A NEW study has revealed that people from black and Asian backgrounds in the UK are at substantially greater risk of contracting coronavirus than white people.

The study, published in the journal EClinicalMedicine by the Lancet, has analysed 50 studies that reported on the medical records of nearly 19 million Covid patients. About half of the papers have appeared in peer-reviewed journals and the rest are preliminary findings.


Black people are twice as likely to become infected with coronavirus as white people, and people from Asian backgrounds are one and a half times as likely to get the virus, the study said.

It further reveals that people from Asian backgrounds are more likely to be admitted to intensive care and may have a greater risk of death with coronavirus than white people.

Manish Pareek, an associate clinical professor in infectious diseases at the University of Leicester, said that the disproportionate impact of coronavirus on Black and Asian people was driven by the higher risk of infection in those communities.

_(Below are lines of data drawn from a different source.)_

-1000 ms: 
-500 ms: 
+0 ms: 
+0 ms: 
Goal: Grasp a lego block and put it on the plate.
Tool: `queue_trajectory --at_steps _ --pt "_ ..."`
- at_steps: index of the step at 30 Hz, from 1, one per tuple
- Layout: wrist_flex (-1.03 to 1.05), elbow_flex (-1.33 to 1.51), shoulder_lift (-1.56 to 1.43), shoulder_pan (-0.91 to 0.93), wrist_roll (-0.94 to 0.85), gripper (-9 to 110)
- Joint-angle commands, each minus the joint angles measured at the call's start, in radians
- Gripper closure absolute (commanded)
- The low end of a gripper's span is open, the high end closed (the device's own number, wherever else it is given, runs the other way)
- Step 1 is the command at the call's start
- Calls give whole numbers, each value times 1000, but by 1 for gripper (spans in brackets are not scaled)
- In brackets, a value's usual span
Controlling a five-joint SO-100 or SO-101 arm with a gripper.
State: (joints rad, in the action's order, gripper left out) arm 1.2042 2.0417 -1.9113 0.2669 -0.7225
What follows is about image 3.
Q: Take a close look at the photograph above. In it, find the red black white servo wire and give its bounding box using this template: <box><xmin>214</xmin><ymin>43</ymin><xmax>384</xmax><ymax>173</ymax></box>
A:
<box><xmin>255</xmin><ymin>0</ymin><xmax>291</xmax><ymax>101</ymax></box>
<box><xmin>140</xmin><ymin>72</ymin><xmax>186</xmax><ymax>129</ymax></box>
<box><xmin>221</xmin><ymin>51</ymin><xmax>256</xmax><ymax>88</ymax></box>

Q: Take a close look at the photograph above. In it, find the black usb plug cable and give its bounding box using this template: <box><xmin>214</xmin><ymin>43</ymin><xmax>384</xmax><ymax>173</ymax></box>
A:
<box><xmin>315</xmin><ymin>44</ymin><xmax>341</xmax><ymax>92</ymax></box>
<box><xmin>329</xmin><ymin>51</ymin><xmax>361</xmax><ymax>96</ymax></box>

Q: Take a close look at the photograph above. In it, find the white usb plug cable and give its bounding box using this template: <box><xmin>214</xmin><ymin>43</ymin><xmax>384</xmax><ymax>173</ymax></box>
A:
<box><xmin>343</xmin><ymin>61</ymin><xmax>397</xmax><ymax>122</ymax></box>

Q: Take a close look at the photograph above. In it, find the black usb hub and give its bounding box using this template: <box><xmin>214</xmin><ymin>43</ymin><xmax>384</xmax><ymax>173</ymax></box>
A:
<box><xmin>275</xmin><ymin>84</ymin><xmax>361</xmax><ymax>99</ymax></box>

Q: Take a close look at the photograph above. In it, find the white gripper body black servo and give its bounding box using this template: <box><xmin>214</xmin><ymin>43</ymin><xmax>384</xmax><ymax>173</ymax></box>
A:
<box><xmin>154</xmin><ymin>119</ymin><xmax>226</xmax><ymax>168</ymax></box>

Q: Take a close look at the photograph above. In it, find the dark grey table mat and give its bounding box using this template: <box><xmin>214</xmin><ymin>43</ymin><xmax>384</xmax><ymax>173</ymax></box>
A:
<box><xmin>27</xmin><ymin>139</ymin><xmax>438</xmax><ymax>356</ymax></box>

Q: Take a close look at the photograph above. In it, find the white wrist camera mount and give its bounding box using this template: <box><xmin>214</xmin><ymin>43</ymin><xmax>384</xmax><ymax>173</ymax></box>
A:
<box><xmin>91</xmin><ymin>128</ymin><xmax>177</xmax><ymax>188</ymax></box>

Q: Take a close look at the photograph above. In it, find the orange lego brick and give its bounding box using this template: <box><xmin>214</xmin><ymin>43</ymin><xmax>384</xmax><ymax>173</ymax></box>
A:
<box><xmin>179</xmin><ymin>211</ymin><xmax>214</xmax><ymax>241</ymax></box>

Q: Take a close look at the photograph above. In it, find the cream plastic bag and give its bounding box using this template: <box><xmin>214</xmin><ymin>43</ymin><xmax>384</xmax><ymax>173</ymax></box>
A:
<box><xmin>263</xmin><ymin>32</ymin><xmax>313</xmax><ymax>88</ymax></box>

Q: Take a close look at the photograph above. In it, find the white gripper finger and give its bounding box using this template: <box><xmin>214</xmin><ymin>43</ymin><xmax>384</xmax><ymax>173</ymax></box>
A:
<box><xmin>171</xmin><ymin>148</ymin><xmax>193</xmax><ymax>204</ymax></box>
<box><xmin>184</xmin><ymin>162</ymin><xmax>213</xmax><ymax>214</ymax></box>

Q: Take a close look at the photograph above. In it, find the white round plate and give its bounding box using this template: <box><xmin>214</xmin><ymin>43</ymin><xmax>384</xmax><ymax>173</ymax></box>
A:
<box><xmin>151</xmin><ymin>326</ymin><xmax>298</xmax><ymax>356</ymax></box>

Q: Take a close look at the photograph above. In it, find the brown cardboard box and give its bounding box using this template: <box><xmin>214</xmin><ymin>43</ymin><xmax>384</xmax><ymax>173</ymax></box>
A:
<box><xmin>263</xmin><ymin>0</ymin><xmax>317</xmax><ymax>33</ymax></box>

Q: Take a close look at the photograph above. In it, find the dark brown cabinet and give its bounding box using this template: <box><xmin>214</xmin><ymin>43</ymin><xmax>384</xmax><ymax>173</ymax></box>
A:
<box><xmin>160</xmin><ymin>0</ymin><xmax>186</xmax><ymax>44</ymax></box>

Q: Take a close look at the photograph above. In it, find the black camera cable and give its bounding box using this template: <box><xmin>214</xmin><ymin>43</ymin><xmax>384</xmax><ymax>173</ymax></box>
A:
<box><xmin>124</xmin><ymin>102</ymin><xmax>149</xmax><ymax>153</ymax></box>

The reasons behind the 'adverse impact' are greater levels of deprivation, living in larger, multi-generational households, and having more public-facing jobs where working from home is not an option.

Pareek pointed out that these studies highlight the need for 'early medical help' for black and Asian people in the UK.

The research team screened 1,500 published articles and preprints before focusing their analysis on 50 papers produced in the US and the UK. The studies appeared between 1 December 2019 and 31 August 2020.

A recent report from the Office for National Statistics said men from black African backgrounds in England and Wales are nearly three times more likely to die from Covid than white men. Women from black Caribbean backgrounds were nearly twice as likely to die as white women.

There is an argument for prioritising black and Asian people within each age band while giving the vaccine.

“These are really difficult decisions that the government and the Joint Committee on Vaccination and Immunisation (JCVI) will need to come together on and make until vaccine is more widely available,” Pareek told The Guardian.

Nishi Chaturvedi, a professor of clinical epidemiology at University College London, has said that the latest study confirmed that minority ethic groups have higher risks of infection. She called for an investigation on the risks in more closely defined populations such as Indian Asians and Chinese, rather than lumping the groups together.

"People from ethnic minorities are more likely to work in high-risk occupations such as health and social care, and are more likely to have co-morbidities such as diabetes," she told The Guardian.